### WHAT TO DO:
What lines below contain the string "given"? List them all.

### DATA:
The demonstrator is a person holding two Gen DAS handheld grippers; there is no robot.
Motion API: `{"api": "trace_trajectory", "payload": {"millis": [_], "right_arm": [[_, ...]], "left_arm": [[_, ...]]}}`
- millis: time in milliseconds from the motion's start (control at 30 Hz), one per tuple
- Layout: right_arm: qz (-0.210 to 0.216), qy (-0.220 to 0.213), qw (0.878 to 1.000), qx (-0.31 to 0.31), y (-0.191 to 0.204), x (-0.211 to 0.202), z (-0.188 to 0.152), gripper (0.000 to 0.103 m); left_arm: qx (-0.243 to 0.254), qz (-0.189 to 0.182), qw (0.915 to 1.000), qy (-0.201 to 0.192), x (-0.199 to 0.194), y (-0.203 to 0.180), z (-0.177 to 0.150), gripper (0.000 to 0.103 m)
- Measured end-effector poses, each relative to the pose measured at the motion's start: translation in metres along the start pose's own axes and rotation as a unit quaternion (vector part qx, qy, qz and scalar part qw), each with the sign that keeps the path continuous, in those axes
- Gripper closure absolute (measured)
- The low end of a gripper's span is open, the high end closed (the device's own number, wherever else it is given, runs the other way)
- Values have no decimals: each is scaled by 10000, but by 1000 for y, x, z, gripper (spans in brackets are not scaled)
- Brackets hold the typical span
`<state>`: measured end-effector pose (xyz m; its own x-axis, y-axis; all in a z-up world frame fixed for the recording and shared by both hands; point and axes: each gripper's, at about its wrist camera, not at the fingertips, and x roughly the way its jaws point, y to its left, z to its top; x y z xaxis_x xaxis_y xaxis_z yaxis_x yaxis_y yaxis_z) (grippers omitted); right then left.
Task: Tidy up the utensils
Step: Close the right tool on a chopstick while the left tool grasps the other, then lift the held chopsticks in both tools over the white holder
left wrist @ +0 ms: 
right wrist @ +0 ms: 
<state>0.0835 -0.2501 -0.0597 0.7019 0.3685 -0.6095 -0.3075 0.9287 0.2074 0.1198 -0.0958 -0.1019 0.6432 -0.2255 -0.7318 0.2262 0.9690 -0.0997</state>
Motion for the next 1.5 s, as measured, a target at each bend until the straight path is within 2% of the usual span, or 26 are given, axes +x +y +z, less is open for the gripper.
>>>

### RESPONSE TO THE TASK:
- The low end of a gripper's span is open, the high end closed (the device's own number, wherever else it is given, runs the other way)
Motion for the next 1.5 s, as measured, a target at each bend until the straight path is within 2% of the usual span, or 26 are given, axes +x +y +z, less is open for the gripper.

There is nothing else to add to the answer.